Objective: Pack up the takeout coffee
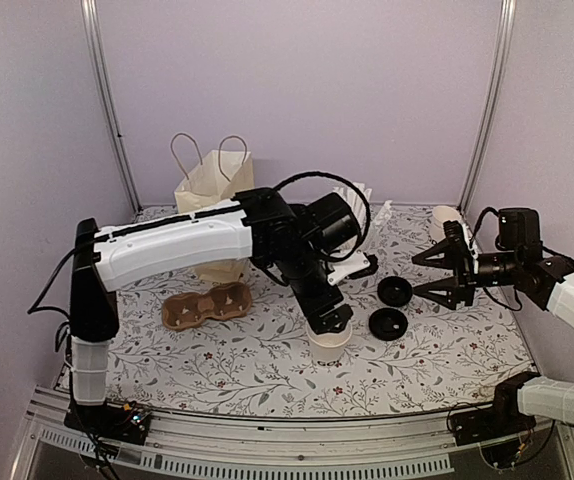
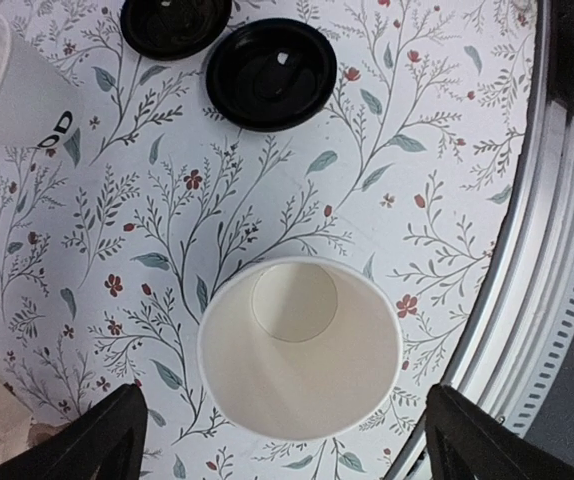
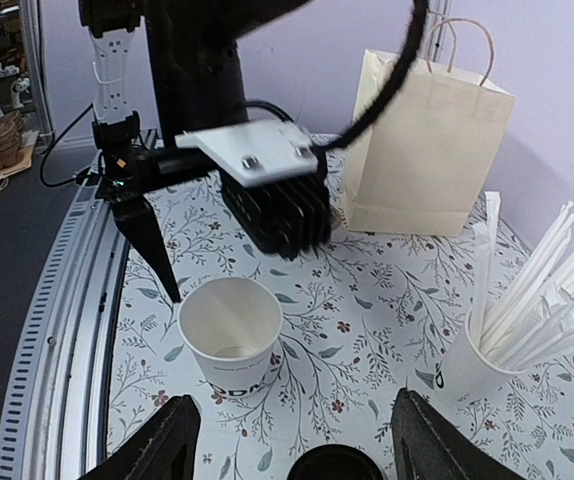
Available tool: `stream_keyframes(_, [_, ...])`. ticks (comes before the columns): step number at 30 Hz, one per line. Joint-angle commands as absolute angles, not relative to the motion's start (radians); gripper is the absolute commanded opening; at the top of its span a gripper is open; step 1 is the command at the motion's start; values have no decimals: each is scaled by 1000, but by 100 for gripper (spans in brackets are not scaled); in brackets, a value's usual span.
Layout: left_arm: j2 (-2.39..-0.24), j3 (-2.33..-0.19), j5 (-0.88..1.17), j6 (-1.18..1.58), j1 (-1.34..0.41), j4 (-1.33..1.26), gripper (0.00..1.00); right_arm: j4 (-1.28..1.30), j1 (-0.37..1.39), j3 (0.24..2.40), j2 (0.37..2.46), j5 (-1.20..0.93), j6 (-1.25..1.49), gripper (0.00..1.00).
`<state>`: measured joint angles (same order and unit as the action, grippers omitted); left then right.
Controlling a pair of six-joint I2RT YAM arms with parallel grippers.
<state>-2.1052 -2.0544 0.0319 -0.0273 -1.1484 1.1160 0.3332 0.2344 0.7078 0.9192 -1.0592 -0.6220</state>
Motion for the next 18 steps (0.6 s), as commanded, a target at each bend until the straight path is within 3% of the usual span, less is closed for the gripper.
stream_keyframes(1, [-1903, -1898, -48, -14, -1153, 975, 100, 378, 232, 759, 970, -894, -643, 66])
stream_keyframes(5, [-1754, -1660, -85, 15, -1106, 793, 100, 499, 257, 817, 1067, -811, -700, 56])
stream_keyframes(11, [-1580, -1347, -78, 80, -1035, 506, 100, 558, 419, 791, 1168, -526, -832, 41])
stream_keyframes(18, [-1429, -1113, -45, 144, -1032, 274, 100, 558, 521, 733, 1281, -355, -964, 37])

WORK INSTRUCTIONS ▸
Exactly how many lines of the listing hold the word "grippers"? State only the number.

EXERCISE RESPONSE ▸
2